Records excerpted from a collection
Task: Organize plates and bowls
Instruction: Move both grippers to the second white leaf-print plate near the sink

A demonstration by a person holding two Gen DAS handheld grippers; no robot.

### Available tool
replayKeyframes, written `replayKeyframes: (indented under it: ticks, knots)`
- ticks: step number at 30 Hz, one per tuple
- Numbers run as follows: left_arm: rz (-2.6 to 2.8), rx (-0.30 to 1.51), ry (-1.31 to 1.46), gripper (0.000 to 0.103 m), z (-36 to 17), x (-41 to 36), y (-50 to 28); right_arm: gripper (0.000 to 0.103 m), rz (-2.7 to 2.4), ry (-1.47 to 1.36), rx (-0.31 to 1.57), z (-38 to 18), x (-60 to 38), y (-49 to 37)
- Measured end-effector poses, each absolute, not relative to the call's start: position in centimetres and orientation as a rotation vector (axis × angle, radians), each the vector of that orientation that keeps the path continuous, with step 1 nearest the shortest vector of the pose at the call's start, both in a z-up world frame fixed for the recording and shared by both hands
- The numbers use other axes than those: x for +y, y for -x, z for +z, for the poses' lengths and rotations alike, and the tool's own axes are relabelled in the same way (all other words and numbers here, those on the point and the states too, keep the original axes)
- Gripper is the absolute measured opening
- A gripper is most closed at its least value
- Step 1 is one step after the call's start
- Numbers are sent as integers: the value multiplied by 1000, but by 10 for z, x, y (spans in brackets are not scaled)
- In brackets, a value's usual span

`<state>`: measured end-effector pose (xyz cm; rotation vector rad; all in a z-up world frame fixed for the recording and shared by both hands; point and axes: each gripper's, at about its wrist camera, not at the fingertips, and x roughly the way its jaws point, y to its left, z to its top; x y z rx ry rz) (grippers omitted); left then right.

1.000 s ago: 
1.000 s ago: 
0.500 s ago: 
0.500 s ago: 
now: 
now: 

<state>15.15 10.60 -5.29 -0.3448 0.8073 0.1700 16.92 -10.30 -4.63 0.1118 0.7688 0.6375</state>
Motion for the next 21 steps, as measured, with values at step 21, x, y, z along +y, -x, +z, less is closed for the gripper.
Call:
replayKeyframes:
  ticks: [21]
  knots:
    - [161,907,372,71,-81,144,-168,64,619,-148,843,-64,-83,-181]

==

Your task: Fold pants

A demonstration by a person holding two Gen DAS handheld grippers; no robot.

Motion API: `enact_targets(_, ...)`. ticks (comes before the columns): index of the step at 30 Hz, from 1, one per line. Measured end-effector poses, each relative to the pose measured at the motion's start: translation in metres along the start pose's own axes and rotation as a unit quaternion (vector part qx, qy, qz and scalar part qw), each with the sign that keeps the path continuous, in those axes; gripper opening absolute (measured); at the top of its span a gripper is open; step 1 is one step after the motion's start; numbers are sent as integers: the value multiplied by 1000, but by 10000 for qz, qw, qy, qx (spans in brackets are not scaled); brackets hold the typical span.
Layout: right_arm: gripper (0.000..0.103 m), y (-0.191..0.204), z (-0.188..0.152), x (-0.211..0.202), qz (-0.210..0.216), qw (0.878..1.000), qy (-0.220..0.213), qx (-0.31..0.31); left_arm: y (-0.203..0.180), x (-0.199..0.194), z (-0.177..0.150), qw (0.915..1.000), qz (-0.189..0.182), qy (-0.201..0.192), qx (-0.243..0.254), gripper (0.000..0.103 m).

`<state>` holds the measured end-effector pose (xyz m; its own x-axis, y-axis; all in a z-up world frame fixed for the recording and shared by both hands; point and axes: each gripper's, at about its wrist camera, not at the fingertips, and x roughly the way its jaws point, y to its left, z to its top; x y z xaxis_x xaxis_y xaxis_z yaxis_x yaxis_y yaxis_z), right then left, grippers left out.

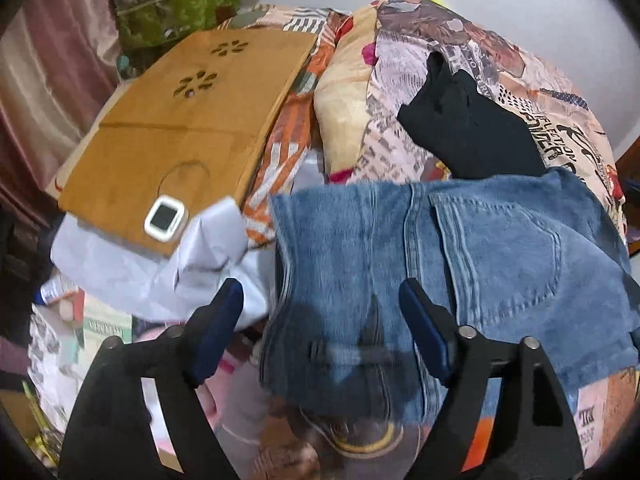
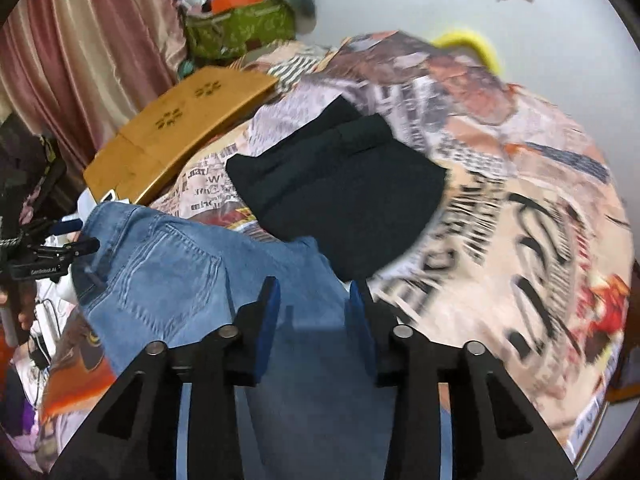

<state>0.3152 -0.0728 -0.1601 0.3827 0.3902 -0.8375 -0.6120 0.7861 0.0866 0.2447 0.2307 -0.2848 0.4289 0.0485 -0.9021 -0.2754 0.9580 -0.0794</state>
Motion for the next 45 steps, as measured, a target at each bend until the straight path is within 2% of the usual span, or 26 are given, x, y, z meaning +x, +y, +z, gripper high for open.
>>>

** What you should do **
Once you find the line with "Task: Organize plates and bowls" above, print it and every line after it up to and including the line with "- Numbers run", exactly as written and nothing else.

** Solution **
Task: Organize plates and bowls
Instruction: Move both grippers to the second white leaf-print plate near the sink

A demonstration by a person holding two Gen DAS handheld grippers; no robot.

### Available tool
replayKeyframes, written `replayKeyframes: (indented under it: ticks, knots)`
- ticks: step number at 30 Hz, one per tuple
- Numbers run as follows: left_arm: rz (-2.6 to 2.8), rx (-0.30 to 1.51), ry (-1.31 to 1.46), gripper (0.000 to 0.103 m), z (-36 to 17), x (-41 to 36), y (-50 to 28); right_arm: gripper (0.000 to 0.103 m), rz (-2.7 to 2.4), ry (-1.47 to 1.36), rx (-0.31 to 1.57), z (-38 to 18), x (-60 to 38), y (-49 to 37)

Here the answer is complete.